Stored entries

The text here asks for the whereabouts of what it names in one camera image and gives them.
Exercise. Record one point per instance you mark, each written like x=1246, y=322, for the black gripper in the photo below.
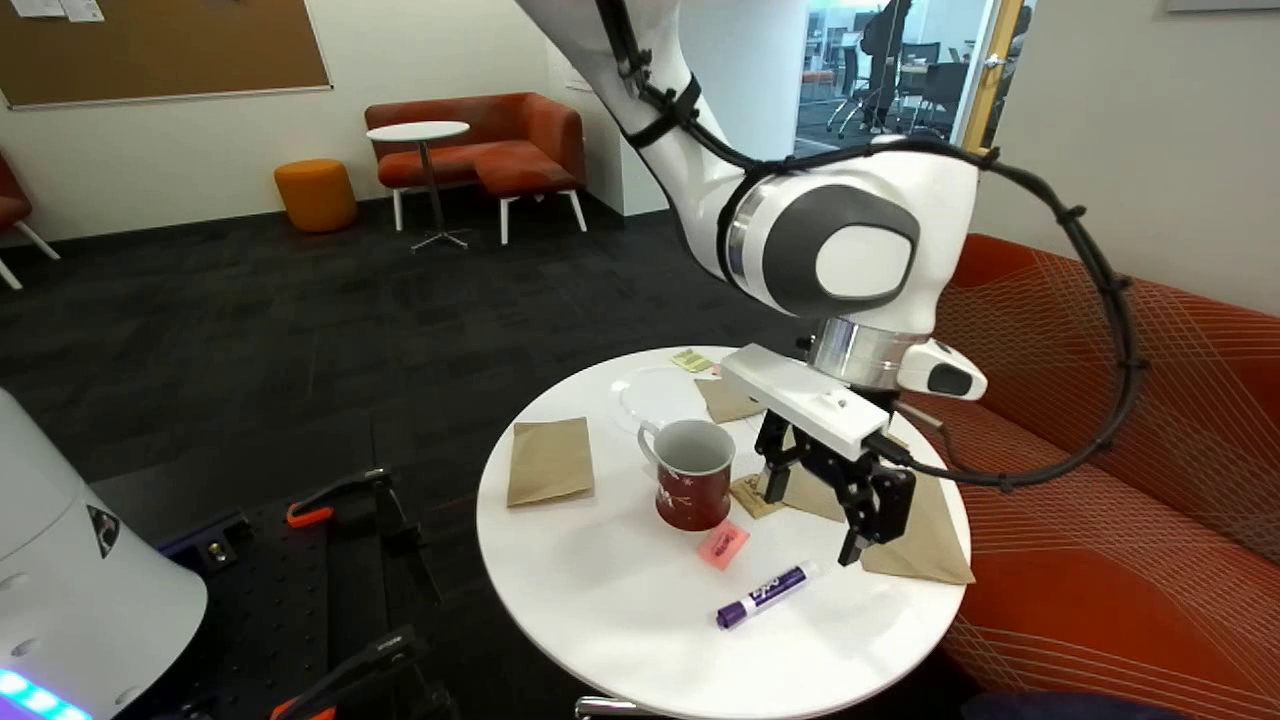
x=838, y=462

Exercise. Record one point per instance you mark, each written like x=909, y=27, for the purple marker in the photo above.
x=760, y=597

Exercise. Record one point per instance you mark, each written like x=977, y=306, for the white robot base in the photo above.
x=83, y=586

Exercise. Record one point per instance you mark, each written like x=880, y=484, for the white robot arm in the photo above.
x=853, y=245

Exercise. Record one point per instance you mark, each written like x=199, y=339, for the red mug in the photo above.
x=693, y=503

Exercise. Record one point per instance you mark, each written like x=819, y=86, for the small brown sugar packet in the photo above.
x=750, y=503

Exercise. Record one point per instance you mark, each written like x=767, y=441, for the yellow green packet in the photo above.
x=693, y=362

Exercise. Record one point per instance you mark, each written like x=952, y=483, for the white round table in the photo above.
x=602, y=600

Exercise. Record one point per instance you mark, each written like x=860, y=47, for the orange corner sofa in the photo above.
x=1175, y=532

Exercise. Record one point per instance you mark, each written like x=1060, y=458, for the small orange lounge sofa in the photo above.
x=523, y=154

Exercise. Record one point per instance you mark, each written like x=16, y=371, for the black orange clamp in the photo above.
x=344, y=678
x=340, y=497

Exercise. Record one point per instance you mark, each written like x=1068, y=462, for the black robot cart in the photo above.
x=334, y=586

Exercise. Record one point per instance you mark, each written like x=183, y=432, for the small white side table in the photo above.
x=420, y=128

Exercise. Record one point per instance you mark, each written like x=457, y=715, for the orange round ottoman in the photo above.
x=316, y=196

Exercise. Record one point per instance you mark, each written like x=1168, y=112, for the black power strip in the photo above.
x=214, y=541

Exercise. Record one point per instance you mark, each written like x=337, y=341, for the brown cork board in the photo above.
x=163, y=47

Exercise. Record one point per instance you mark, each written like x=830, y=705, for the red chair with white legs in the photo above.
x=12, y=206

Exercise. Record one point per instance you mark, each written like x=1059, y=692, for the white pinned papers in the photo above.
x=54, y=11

◆ WHAT IS EXPECTED
Only the pictures are to be excluded; all other parts of the records above are to be given exactly.

◆ TASK RESPONSE
The text here asks for the whereabouts of what it names in one camera image and gives them.
Exercise. Record one point per instance you mark, each written like x=1246, y=322, for the black gripper in the photo below.
x=838, y=462

Exercise. Record one point per instance you mark, each written like x=909, y=27, for the purple marker in the photo above.
x=760, y=597

Exercise. Record one point per instance you mark, each written like x=977, y=306, for the white robot base in the photo above.
x=83, y=586

Exercise. Record one point per instance you mark, each written like x=880, y=484, for the white robot arm in the photo above.
x=853, y=245

Exercise. Record one point per instance you mark, each written like x=199, y=339, for the red mug in the photo above.
x=693, y=503

Exercise. Record one point per instance you mark, each written like x=819, y=86, for the small brown sugar packet in the photo above.
x=750, y=503

Exercise. Record one point per instance you mark, each written like x=767, y=441, for the yellow green packet in the photo above.
x=693, y=362

Exercise. Record one point per instance you mark, each written like x=952, y=483, for the white round table in the photo above.
x=602, y=600

Exercise. Record one point per instance you mark, each written like x=860, y=47, for the orange corner sofa in the photo above.
x=1175, y=532

Exercise. Record one point per instance you mark, each written like x=1060, y=458, for the small orange lounge sofa in the photo above.
x=523, y=154

Exercise. Record one point per instance you mark, each written like x=16, y=371, for the black orange clamp in the photo above.
x=344, y=678
x=340, y=497

Exercise. Record one point per instance you mark, each written like x=1068, y=462, for the black robot cart in the photo above.
x=334, y=586

Exercise. Record one point per instance you mark, each written like x=183, y=432, for the small white side table in the photo above.
x=420, y=128

Exercise. Record one point per instance you mark, each written like x=457, y=715, for the orange round ottoman in the photo above.
x=316, y=196

Exercise. Record one point per instance you mark, each written like x=1168, y=112, for the black power strip in the photo above.
x=214, y=541

Exercise. Record one point per instance you mark, each written like x=337, y=341, for the brown cork board in the photo above.
x=163, y=47

Exercise. Record one point per instance you mark, each written like x=830, y=705, for the red chair with white legs in the photo above.
x=12, y=206

Exercise. Record one point per instance you mark, each written like x=1059, y=692, for the white pinned papers in the photo above.
x=54, y=11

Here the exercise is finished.